▶ **What to produce**:
Wherever the word "things" appears in a line of the records, copy that line.

--- START ---

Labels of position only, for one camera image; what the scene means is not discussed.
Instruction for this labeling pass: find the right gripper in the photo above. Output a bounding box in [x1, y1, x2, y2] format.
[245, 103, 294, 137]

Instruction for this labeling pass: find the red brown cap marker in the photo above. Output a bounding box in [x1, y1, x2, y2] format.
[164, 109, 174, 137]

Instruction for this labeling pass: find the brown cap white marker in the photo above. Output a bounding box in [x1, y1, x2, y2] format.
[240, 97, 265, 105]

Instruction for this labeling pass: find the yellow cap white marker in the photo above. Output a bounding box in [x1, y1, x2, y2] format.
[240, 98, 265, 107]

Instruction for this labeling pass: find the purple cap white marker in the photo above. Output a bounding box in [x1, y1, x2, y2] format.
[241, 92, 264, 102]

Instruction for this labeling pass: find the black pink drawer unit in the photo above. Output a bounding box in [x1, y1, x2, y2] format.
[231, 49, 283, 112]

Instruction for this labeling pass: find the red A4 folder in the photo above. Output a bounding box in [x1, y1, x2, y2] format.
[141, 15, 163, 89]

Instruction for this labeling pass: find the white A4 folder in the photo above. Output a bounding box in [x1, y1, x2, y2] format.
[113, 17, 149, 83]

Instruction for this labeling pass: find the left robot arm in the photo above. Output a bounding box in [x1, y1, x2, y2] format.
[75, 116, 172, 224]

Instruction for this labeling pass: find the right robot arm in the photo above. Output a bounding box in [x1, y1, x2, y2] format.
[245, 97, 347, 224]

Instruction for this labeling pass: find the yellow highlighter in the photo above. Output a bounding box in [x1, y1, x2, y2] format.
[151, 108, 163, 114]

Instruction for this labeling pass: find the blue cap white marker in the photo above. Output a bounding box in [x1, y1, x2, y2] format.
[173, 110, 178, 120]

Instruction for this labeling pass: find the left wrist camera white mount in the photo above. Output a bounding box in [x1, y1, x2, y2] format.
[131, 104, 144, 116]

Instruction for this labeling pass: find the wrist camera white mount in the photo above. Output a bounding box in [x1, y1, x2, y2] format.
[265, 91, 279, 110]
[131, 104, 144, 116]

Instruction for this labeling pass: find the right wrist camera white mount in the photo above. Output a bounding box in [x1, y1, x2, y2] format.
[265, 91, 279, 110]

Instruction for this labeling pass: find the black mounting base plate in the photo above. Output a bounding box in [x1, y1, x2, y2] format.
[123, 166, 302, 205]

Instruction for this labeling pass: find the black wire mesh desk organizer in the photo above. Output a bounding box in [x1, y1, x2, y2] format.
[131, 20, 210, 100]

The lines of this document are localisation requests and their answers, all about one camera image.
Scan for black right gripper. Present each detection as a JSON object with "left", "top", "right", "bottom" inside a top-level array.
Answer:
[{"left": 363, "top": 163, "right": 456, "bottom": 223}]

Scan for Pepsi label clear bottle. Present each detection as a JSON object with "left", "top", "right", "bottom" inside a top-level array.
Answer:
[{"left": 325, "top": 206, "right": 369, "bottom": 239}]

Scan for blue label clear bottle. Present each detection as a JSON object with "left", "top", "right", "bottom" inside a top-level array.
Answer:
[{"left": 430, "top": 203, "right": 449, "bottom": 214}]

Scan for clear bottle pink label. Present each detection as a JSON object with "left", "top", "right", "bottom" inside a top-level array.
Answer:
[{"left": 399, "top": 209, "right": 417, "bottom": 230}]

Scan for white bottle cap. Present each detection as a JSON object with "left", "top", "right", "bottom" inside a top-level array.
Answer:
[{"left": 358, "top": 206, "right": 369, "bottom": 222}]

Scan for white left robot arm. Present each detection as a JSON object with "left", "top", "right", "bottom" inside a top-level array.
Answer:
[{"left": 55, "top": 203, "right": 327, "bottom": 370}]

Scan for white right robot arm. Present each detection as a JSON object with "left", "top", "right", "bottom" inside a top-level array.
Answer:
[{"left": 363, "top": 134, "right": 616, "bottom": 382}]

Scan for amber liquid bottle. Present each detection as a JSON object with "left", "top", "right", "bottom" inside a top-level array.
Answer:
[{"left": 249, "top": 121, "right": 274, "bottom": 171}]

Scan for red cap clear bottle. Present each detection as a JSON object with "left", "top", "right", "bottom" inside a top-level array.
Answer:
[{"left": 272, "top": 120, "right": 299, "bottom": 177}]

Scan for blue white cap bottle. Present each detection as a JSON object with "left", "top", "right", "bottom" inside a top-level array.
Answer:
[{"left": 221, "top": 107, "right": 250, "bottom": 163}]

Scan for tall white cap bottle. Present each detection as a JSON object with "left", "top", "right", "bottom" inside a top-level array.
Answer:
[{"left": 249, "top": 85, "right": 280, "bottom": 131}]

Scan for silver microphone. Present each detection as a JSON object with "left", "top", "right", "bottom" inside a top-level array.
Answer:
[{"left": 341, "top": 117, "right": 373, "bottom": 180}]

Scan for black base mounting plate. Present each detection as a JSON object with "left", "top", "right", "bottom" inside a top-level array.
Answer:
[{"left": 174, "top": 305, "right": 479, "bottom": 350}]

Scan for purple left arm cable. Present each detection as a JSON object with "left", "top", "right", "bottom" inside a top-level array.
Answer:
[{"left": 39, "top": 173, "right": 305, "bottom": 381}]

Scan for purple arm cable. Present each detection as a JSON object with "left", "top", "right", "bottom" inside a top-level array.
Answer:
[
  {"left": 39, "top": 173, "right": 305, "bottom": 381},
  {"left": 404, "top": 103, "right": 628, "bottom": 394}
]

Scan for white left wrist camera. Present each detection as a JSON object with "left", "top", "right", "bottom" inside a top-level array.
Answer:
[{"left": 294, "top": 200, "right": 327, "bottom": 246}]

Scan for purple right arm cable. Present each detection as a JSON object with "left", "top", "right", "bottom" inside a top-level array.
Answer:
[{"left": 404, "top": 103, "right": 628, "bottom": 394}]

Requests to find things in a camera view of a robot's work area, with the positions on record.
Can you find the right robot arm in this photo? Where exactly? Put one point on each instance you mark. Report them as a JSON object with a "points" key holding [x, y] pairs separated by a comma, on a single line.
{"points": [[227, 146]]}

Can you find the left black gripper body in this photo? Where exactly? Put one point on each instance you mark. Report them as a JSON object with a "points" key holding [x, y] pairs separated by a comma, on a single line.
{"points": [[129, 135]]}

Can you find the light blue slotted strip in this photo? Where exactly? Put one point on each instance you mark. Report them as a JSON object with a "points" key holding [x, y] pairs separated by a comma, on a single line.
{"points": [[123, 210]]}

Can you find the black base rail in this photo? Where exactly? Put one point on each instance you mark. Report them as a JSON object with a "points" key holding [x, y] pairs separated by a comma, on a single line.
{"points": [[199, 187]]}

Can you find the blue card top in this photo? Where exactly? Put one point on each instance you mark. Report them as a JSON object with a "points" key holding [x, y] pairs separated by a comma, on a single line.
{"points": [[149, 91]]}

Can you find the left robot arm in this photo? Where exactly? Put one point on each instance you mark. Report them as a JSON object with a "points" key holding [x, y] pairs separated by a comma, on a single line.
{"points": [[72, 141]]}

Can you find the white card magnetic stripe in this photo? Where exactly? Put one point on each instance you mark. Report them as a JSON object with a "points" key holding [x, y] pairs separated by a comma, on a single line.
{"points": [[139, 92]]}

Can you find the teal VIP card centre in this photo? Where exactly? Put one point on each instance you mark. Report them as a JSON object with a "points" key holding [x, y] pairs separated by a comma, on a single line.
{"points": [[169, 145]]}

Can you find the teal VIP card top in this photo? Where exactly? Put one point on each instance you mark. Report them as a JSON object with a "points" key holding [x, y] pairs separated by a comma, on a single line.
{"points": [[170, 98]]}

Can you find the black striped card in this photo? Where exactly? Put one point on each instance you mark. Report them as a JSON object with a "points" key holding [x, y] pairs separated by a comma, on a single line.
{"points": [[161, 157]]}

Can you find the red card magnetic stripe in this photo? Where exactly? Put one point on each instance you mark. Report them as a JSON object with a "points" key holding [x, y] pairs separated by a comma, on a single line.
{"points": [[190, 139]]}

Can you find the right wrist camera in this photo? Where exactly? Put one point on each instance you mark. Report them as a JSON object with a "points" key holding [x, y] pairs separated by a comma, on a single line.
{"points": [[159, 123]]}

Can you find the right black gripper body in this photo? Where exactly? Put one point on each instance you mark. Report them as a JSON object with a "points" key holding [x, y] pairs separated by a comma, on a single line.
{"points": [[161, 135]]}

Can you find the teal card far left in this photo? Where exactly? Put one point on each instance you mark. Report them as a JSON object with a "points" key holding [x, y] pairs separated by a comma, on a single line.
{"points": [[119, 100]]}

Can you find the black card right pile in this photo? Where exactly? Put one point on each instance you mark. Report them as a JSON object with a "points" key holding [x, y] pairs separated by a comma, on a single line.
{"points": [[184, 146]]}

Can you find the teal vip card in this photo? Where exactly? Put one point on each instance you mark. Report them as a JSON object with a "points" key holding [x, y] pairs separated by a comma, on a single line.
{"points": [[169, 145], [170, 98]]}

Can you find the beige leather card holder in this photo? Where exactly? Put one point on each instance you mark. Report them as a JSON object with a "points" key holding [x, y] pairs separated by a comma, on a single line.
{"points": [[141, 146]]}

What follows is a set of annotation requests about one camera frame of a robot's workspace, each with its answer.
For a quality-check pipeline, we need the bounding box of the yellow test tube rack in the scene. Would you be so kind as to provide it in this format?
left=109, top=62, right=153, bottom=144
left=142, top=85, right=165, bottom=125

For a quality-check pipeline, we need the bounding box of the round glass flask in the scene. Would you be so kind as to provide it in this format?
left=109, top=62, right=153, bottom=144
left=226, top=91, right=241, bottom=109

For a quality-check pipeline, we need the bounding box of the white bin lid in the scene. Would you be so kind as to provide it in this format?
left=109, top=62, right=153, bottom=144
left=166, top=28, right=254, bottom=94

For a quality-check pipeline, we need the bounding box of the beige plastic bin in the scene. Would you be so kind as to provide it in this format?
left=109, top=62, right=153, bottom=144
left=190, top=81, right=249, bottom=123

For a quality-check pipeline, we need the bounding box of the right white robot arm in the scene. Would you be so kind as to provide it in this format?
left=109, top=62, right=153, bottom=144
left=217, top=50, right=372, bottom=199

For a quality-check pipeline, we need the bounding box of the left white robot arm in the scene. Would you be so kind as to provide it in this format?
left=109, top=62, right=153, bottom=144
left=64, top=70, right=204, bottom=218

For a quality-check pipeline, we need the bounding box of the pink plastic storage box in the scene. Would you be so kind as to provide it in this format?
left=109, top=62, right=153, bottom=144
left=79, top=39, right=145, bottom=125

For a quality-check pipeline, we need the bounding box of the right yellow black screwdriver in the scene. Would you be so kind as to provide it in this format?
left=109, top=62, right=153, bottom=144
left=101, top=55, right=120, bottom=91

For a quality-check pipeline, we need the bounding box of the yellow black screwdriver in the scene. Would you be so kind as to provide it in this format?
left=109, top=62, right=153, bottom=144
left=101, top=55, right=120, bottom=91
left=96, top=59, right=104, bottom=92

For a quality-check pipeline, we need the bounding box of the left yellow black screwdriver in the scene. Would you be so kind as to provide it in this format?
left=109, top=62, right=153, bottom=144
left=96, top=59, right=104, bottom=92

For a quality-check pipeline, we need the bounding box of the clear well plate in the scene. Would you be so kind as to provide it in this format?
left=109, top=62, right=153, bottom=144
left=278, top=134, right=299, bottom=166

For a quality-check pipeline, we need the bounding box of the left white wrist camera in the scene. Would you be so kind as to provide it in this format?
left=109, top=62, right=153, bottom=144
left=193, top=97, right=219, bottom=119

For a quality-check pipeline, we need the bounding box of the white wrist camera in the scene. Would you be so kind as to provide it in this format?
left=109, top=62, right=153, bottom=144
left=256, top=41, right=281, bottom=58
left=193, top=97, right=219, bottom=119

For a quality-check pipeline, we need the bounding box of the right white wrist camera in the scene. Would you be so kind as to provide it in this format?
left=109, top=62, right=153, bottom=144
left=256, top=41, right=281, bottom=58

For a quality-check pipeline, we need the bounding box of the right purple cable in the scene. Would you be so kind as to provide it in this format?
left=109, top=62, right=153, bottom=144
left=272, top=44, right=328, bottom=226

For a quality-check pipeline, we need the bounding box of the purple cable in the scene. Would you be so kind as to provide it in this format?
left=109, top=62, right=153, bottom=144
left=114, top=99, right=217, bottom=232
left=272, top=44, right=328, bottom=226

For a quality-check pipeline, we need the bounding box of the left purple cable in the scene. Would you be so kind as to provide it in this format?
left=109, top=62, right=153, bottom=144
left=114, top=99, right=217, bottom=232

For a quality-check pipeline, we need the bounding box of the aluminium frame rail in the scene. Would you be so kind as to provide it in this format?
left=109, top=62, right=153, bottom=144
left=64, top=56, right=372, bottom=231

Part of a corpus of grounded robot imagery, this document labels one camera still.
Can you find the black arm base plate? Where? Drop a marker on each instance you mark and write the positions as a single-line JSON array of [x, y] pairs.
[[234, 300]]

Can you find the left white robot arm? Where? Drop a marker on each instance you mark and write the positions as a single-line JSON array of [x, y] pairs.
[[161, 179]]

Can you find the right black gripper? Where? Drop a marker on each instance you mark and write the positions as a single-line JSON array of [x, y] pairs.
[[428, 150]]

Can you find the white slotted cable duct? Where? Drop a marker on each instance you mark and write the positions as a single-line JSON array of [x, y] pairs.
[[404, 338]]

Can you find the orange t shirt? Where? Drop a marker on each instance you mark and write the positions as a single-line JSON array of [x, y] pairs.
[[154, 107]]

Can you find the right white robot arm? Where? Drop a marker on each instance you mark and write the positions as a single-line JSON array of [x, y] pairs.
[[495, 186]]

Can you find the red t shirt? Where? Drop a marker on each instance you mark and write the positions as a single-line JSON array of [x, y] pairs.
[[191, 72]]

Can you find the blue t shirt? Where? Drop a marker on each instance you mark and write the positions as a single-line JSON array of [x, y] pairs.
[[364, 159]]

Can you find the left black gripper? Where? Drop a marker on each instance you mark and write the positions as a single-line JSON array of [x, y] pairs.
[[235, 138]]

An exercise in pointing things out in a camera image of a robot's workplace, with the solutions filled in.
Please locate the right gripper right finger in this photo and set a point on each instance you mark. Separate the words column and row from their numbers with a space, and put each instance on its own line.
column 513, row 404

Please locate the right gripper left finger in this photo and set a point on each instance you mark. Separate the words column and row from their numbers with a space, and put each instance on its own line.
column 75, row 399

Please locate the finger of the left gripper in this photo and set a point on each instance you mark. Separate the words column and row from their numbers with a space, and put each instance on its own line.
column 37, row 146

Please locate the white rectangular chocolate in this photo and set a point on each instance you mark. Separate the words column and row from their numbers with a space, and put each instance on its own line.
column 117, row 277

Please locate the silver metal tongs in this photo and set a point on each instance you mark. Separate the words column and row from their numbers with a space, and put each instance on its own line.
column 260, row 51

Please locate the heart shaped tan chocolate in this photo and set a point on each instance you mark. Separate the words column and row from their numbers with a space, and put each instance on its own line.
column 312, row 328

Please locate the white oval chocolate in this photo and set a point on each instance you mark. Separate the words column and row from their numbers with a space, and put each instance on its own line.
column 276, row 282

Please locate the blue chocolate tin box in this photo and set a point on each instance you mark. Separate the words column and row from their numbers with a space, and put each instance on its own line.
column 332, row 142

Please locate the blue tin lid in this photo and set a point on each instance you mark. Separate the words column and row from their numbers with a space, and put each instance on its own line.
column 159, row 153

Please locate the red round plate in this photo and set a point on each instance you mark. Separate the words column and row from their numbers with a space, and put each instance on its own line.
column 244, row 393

--- END ---

▶ **Solution to this task**:
Requests to find things in a camera view of a robot's work area, with the positions on record.
An exercise in pointing things out in a camera image of a robot's workplace, with the solutions filled in.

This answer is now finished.